11 Haziran 2016

[bisikletle]Türkiye: Güney (Göynük-Nallıhan)

13 Mayıs 2016 Cuma / Göynük – Nallıhan, 72 km. (4. gün)

Pansiyon odası pek bir derme çatmaydı. Ev sahibi Başar Bey hoş bir insan ama. Samimi her şeyden önce. Pencereyi hafif aralık bıraktım. Nedense tilki uykusuyla uyudum. Bir türlü derin uykuya dalamadım. Yastık da kazık gibi yüksekti. Boynum tutuldu.

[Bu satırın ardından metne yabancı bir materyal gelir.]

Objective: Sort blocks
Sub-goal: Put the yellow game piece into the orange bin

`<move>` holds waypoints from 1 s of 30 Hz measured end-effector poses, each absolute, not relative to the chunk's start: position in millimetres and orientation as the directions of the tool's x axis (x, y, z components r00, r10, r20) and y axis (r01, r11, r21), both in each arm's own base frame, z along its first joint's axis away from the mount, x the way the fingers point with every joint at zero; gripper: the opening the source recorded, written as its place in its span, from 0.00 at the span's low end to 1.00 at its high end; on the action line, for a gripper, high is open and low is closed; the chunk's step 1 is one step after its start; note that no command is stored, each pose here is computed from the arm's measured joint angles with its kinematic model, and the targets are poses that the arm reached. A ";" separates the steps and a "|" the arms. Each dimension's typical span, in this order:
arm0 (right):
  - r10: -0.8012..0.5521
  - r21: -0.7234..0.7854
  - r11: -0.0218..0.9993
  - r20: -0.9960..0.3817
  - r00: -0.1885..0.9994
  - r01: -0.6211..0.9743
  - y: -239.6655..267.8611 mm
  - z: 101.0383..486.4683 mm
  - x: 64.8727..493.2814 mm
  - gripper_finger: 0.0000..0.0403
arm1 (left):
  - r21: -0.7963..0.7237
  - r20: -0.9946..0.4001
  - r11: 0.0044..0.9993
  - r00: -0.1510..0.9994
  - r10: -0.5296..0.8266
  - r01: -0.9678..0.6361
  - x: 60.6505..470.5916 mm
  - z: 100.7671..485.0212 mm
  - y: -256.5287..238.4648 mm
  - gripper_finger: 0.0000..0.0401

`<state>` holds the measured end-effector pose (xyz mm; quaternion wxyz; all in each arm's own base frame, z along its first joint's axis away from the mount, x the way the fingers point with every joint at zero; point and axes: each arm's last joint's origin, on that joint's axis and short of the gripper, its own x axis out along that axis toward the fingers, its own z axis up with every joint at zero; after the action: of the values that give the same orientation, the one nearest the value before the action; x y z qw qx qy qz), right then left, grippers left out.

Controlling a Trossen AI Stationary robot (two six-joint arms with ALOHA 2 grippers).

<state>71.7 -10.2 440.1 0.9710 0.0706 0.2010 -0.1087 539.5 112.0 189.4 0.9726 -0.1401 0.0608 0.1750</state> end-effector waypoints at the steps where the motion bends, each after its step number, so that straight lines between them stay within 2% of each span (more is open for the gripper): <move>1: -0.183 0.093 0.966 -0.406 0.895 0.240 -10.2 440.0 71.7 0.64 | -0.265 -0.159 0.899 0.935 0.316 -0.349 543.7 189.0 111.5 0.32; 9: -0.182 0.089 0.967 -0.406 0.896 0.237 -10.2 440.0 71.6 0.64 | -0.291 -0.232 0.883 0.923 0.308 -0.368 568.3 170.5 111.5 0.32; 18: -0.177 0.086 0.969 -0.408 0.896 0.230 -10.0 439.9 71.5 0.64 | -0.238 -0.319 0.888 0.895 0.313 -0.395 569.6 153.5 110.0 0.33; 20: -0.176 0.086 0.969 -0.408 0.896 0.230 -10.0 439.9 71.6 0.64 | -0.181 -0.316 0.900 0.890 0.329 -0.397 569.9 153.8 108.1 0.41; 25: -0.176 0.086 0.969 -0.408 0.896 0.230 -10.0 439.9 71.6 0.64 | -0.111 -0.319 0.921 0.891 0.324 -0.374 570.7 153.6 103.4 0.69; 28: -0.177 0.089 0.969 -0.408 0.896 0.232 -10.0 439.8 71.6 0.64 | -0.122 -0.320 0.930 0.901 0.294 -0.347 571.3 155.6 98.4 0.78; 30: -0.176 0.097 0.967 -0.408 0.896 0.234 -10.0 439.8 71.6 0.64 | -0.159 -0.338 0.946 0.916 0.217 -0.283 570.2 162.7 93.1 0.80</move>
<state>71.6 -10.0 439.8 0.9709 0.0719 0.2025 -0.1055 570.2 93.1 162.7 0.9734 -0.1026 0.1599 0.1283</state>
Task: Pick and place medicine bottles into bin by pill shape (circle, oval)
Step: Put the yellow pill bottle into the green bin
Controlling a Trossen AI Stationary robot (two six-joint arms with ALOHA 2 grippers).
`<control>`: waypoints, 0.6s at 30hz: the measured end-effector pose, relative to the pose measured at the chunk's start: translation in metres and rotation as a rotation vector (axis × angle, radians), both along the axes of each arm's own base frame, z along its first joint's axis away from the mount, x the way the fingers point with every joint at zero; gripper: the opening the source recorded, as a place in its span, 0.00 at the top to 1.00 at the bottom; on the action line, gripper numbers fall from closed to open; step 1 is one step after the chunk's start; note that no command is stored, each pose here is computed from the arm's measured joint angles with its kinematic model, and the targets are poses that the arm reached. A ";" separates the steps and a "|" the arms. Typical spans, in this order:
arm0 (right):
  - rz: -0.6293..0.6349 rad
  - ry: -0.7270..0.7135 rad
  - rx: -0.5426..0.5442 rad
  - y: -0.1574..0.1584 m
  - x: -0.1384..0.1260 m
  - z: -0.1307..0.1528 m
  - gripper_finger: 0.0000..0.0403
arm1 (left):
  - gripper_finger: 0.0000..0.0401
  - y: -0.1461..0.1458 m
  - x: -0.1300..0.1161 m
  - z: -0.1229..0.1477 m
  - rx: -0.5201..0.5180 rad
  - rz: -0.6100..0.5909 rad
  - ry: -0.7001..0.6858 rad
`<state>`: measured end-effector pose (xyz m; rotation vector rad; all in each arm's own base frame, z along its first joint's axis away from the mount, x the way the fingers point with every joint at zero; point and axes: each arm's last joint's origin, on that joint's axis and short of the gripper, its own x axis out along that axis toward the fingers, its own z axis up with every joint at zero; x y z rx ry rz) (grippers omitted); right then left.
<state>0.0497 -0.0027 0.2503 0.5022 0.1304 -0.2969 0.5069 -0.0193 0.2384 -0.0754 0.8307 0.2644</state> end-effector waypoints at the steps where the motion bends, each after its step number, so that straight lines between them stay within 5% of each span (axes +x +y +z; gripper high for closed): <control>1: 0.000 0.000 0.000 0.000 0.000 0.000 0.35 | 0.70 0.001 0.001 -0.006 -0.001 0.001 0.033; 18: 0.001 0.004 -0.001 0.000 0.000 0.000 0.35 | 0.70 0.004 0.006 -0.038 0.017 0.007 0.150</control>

Sabah pansiyondan ayrılırken acaba yağacak mı diye merak içindeydim. Çay içip yanımdakilerle kahvaltı edebileceğim dere kenarındaki kahvede çaylar 75 kuruş, su 1 liraydı. Fazla karnımı şişirmeden kalktım. Yağmura karşı tedbirliyim. Çantaların kılıflarını geçirip yağmurluk ve tozlukları da çadırın üstüne lastikledim. Hemencecik üstüme giyebilirim. Dünden tecrübe :))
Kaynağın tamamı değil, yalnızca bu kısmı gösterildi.